**YOUR ASSIGNMENT**: Needed from the data below: all lines that contain the word "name".

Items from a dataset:
+---+
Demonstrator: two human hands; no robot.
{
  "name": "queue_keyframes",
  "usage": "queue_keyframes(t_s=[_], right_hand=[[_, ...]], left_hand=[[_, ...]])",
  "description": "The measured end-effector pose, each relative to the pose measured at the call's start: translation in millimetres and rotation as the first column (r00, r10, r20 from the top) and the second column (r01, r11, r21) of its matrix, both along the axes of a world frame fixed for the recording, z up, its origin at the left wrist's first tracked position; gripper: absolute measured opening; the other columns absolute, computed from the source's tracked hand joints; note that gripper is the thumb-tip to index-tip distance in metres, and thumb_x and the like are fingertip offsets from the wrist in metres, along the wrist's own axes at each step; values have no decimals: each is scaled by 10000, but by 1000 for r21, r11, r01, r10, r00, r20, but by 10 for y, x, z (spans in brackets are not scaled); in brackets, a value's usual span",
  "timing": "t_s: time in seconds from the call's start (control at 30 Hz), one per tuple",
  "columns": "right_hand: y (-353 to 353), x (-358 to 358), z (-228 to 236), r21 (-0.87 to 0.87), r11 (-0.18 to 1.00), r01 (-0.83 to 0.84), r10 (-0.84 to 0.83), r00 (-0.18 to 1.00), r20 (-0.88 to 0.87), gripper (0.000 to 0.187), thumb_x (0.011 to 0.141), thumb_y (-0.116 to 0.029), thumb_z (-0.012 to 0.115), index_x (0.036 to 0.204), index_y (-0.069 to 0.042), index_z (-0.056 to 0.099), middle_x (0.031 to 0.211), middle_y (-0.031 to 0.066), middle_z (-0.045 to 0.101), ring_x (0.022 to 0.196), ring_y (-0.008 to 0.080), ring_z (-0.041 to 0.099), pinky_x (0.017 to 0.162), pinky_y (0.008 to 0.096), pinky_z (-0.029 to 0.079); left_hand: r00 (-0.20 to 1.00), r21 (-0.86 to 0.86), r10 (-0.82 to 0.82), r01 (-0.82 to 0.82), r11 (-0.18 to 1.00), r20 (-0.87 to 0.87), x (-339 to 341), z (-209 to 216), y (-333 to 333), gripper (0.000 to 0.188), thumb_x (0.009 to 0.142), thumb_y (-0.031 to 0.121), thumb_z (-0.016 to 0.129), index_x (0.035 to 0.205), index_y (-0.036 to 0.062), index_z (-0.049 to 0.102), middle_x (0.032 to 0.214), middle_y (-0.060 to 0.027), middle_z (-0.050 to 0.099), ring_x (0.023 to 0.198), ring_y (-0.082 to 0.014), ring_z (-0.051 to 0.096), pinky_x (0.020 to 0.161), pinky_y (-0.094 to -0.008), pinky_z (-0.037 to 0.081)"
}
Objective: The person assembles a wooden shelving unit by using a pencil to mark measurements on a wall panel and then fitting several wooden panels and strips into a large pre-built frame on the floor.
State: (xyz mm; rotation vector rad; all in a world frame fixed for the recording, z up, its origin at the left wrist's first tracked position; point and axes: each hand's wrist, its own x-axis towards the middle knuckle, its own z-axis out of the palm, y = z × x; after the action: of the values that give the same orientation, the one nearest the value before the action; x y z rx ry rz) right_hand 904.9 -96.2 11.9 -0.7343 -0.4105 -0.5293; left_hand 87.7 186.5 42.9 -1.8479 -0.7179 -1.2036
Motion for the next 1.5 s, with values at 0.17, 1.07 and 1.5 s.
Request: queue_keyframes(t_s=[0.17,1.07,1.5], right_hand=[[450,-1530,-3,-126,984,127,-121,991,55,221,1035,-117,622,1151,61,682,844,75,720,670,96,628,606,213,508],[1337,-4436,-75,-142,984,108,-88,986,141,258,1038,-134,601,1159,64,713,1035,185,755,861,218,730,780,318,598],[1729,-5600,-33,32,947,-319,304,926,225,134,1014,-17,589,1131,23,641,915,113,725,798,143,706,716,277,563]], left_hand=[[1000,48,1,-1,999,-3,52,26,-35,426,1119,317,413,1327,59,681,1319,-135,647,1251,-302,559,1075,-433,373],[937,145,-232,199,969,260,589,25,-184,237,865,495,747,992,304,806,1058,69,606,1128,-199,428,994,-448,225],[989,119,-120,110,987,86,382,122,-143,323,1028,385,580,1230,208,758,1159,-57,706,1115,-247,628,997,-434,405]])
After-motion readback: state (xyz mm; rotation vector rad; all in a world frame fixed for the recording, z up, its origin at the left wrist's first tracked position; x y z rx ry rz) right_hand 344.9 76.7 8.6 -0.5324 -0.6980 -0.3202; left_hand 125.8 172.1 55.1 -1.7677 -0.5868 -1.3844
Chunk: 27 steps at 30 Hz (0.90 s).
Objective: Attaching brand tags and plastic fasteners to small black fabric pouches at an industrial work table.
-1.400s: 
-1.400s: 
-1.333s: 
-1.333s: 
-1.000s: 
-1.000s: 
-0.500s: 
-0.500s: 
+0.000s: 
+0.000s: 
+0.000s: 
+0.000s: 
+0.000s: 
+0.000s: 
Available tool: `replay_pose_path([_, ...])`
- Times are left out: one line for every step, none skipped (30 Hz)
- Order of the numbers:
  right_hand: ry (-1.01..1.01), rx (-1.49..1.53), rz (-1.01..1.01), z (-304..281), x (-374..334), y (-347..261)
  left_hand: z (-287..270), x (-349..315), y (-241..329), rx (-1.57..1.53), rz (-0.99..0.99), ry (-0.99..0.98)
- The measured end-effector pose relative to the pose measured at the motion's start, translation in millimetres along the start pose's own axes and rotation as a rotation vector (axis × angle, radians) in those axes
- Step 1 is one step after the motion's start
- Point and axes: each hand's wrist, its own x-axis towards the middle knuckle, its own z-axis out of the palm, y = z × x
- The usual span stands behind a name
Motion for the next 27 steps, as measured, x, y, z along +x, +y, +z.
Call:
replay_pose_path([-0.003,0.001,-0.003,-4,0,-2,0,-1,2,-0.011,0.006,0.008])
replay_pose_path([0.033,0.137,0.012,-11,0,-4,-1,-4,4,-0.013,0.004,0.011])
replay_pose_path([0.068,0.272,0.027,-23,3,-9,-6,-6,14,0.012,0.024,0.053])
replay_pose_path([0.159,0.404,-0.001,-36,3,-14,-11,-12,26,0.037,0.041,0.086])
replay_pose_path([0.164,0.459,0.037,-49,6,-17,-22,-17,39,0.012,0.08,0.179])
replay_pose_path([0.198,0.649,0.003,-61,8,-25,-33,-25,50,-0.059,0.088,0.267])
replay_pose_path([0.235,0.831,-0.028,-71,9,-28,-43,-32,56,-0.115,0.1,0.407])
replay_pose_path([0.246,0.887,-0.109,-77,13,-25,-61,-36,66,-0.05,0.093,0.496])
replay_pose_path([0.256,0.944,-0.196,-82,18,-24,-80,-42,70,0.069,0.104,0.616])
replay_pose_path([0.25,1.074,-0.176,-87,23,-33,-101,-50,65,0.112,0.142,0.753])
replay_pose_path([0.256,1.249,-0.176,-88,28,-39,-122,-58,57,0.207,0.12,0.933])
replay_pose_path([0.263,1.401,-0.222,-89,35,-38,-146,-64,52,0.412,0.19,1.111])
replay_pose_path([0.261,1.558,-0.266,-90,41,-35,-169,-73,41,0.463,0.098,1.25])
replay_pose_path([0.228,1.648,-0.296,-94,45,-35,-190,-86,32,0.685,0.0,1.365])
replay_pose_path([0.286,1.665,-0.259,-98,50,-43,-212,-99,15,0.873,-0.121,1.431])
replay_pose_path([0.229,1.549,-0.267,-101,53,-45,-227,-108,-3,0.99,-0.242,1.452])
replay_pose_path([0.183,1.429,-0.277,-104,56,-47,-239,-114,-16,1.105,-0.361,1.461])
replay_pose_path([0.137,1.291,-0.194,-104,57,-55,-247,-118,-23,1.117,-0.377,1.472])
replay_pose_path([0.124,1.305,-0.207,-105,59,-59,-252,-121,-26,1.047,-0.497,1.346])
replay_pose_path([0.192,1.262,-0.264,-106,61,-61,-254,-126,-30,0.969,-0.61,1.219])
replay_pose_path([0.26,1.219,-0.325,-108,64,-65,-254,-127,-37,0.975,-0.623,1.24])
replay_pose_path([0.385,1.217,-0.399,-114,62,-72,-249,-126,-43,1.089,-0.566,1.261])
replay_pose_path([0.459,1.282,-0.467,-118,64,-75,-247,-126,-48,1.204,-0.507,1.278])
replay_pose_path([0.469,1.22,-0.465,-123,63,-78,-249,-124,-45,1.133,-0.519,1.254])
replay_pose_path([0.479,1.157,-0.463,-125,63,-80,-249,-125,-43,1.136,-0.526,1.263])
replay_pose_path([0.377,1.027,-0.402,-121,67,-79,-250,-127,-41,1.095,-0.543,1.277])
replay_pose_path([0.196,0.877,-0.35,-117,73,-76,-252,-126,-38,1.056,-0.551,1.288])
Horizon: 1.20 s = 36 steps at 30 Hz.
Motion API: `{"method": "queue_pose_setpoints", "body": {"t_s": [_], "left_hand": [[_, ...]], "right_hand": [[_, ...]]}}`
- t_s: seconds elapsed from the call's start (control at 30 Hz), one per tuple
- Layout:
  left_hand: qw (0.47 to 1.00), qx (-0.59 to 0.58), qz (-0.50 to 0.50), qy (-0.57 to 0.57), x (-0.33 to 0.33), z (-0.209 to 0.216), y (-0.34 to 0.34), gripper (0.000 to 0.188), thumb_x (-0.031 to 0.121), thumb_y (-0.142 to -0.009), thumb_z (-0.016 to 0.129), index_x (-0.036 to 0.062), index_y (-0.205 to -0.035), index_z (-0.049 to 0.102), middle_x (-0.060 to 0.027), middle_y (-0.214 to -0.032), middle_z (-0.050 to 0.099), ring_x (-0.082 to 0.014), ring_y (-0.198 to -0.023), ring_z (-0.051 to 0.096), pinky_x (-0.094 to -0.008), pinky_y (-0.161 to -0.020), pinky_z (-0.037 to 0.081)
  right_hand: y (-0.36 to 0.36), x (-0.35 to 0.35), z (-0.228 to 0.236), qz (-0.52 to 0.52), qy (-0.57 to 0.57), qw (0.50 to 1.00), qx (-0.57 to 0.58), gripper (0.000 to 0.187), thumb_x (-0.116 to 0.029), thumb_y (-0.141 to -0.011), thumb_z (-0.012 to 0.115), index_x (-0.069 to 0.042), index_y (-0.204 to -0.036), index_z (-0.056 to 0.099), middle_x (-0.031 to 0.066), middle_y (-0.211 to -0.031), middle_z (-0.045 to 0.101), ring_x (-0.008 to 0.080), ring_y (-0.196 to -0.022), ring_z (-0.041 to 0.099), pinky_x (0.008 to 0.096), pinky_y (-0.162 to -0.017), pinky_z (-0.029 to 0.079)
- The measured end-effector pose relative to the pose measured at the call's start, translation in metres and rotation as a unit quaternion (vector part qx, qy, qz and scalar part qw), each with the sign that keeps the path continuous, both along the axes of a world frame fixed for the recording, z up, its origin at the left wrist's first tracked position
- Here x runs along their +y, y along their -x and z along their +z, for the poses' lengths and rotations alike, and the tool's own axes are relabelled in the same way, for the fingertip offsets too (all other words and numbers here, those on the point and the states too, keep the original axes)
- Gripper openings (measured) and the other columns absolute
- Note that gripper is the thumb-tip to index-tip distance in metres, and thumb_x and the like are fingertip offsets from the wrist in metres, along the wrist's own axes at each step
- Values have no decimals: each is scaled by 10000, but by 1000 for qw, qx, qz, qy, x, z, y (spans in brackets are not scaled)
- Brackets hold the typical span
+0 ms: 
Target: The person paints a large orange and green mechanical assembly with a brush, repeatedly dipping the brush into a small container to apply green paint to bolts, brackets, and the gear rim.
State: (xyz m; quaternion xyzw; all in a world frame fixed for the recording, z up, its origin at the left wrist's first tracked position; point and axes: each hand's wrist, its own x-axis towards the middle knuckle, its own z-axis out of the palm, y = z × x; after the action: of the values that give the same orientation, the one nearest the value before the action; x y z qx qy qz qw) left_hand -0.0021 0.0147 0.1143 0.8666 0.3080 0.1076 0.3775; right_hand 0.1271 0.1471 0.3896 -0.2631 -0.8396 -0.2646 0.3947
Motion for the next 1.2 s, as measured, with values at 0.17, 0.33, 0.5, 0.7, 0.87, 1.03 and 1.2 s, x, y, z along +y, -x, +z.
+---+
**TASK RESULT**:
  "name": "queue_keyframes",
- The usual span stands behind a name

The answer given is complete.